§ Your objective
Go through the listing and transcribe each line exactly.

§ Data block
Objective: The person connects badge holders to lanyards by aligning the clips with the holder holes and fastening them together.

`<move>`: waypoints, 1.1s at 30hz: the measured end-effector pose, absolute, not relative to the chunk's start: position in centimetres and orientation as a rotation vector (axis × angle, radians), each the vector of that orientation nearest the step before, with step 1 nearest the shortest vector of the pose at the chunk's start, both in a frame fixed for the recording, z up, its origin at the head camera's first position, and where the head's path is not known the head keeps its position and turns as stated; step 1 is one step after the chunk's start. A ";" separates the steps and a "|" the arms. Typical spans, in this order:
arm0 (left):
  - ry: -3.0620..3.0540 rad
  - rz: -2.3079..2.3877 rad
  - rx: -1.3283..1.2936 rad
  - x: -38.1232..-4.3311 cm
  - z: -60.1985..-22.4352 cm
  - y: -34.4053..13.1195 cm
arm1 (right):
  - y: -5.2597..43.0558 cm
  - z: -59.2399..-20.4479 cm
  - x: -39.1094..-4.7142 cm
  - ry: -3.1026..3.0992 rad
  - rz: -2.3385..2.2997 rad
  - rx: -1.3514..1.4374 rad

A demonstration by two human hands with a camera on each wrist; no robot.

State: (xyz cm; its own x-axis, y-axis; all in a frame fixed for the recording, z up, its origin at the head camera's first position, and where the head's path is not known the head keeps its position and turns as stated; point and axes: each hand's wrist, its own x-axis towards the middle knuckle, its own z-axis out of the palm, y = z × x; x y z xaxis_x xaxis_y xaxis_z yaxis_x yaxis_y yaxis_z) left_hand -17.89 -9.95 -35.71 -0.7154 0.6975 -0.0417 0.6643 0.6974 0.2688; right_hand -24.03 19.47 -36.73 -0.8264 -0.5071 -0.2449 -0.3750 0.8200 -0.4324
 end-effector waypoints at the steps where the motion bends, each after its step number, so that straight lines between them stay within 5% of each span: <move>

§ Result
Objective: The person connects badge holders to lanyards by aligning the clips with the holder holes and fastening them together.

`<move>`: waypoints, 1.1s at 30hz: the measured end-effector pose, absolute, not relative to the chunk's start: position in centimetres and orientation as a rotation vector (axis × angle, radians), each the vector of that orientation nearest the step before, with step 1 nearest the shortest vector of the pose at the chunk's start, both in a frame fixed for the recording, z up, its origin at the head camera's first position, and where the head's path is not known the head keeps its position and turns as stated; step 1 is one step after the chunk's start. A ";" separates the steps and a "|" the arms. Typical spans, in this order:
arm0 (left):
  - ry: -3.0620..3.0540 rad
  - rz: -2.3079..2.3877 rad
  - rx: -1.3283..1.2936 rad
  - x: -38.1232..-4.3311 cm
  - z: -60.1985..-22.4352 cm
  - y: -34.4053..13.1195 cm
arm1 (right):
  - y: -5.2597..43.0558 cm
  - z: -59.2399..-20.4479 cm
  - x: -39.1094..-4.7142 cm
  - ry: -3.1026..3.0992 rad
  - rz: -2.3385..2.2997 rad
  - rx: -1.3514..1.4374 rad

A demonstration by two human hands with a camera on each wrist; no robot.

State: (xyz cm; its own x-axis, y-axis; all in a frame fixed for the recording, z up, its origin at the head camera's first position, and where the head's path is not known the head keeps its position and turns as stated; point and axes: each hand's wrist, its own x-axis towards the middle knuckle, its own z-axis out of the palm, y = z × x; x y z xaxis_x xaxis_y xaxis_z yaxis_x yaxis_y yaxis_z) left_hand -17.89 -9.95 -35.71 -0.7154 0.6975 -0.0417 0.6643 0.6974 0.2688; right_hand -24.03 19.47 -36.73 -0.8264 -0.5071 -0.2449 -0.3750 0.8200 -0.4324
 end-effector waypoints at the steps where the motion bends, each after its step number, so that straight lines between them stay within 5% of each span: <move>

No further output remains for this exercise.